Saved data entries:
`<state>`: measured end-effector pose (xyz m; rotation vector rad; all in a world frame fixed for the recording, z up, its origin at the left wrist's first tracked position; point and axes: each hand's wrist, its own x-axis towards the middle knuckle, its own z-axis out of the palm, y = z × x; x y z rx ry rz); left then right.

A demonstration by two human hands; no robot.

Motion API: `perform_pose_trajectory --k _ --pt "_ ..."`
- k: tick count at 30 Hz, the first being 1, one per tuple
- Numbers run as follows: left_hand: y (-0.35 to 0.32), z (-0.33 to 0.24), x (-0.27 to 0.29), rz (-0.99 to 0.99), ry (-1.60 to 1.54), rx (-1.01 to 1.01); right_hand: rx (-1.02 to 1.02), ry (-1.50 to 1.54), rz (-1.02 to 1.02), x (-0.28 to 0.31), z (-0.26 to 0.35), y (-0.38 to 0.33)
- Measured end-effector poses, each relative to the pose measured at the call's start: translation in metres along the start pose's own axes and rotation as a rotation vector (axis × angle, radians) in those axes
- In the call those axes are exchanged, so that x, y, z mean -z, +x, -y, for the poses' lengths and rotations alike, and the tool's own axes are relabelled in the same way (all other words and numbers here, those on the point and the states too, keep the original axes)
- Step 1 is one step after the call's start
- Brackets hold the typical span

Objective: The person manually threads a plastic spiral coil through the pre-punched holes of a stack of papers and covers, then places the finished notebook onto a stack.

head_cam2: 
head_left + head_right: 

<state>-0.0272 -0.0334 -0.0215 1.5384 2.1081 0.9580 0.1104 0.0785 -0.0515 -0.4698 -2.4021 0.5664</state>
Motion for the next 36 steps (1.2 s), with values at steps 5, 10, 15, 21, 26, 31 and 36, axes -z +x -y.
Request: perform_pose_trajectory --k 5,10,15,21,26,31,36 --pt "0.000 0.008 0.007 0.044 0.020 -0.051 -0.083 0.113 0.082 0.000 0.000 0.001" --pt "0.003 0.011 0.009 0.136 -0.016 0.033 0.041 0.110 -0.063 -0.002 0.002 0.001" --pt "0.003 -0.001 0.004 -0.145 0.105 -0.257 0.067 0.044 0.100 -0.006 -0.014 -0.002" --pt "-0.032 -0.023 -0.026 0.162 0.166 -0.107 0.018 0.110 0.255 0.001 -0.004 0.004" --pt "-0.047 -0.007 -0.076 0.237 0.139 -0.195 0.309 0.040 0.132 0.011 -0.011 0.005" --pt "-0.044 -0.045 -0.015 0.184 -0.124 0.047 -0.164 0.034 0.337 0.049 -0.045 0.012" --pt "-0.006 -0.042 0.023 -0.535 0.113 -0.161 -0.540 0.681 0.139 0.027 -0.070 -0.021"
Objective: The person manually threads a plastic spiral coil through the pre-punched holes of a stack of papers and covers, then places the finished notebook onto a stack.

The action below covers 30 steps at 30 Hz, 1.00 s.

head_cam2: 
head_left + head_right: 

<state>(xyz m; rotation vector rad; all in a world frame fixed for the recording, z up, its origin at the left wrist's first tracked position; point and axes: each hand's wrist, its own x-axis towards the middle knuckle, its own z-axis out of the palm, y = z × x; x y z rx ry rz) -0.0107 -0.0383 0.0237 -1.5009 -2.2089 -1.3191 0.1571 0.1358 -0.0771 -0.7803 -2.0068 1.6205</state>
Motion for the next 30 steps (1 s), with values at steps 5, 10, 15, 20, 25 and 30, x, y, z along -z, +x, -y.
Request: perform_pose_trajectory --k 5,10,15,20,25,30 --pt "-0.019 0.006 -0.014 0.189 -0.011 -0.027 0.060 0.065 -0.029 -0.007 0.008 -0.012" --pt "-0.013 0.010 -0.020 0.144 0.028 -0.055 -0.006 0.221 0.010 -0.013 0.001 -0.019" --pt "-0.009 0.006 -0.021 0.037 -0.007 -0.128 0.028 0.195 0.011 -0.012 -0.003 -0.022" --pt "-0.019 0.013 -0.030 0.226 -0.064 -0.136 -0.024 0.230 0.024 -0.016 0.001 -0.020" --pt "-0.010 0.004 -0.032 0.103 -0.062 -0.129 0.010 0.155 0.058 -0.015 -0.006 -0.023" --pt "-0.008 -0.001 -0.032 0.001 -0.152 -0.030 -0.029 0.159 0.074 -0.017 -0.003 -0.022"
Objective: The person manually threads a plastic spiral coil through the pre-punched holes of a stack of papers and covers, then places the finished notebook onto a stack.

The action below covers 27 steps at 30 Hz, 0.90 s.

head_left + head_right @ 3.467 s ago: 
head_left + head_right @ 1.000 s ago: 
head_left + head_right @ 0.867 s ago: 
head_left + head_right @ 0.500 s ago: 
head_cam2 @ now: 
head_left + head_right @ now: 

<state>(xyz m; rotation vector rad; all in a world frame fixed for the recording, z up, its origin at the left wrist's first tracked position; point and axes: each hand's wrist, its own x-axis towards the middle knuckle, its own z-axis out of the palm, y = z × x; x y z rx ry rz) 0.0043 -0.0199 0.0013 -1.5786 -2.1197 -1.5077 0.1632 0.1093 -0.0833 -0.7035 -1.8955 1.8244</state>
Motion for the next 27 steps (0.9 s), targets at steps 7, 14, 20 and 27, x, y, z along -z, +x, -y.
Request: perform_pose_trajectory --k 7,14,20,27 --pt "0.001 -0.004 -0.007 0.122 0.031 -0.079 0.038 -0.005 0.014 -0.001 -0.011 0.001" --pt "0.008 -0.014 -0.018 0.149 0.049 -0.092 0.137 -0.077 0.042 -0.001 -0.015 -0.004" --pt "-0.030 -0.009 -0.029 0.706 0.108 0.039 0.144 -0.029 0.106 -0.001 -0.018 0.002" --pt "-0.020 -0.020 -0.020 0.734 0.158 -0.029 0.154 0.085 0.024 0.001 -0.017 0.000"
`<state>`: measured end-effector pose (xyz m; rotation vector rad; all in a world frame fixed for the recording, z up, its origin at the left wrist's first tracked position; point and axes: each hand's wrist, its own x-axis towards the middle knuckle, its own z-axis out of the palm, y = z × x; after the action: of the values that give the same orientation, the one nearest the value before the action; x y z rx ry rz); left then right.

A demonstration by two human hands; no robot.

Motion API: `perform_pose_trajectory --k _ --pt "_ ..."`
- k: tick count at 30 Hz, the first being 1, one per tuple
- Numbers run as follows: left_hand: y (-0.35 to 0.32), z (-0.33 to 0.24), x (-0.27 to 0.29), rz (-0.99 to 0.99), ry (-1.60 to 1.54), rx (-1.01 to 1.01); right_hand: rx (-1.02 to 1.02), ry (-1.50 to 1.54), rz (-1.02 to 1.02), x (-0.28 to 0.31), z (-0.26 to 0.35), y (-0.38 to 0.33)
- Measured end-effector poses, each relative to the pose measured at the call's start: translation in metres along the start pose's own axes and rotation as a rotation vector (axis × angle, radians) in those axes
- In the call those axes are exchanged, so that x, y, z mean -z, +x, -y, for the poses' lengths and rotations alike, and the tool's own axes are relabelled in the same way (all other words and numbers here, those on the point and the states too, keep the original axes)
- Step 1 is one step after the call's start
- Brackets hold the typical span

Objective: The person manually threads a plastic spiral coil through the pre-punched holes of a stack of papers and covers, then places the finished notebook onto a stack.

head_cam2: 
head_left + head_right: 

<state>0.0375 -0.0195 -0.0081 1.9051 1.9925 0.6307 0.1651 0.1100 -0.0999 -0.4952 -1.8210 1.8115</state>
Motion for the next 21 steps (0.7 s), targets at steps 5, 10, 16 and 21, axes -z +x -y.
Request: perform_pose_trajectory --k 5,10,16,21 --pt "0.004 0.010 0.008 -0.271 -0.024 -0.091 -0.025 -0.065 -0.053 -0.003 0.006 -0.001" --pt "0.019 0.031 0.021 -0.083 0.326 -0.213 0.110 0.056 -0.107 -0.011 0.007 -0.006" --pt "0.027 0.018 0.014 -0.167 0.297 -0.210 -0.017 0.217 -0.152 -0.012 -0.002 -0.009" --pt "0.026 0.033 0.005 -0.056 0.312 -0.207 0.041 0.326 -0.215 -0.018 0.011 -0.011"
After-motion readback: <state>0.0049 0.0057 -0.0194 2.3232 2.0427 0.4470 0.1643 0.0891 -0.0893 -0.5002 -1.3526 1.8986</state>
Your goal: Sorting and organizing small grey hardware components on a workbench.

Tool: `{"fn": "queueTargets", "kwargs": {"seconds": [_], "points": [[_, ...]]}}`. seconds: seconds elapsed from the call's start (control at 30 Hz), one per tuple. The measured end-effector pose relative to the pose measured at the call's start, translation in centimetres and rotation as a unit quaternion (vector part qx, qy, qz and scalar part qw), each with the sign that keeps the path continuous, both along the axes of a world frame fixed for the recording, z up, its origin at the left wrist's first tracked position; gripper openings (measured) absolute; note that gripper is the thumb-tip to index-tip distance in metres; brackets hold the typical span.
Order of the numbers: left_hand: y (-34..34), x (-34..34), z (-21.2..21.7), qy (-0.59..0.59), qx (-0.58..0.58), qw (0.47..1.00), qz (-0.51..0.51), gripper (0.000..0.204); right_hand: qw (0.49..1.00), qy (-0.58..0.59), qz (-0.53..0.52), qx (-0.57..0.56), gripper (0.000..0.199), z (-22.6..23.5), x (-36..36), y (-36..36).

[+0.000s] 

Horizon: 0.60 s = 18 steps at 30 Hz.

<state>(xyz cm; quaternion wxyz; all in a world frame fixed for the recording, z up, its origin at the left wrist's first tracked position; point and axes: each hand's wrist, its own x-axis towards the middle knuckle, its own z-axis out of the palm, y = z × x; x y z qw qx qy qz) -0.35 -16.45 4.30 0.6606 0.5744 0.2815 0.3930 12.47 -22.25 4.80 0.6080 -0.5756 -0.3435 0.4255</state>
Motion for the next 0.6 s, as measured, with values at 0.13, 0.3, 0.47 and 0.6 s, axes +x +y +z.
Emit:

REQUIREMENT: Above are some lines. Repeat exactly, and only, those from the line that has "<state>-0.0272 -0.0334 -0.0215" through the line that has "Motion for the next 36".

RESPONSE AREA:
<state>-0.0272 -0.0334 -0.0215 1.5384 2.1081 0.9580 0.1104 0.0785 -0.0515 -0.4698 -2.4021 0.5664</state>
Motion for the next 36 steps (1.2 s), with values at steps 5, 10, 15, 21, 26, 31 and 36, axes -z +x -y.

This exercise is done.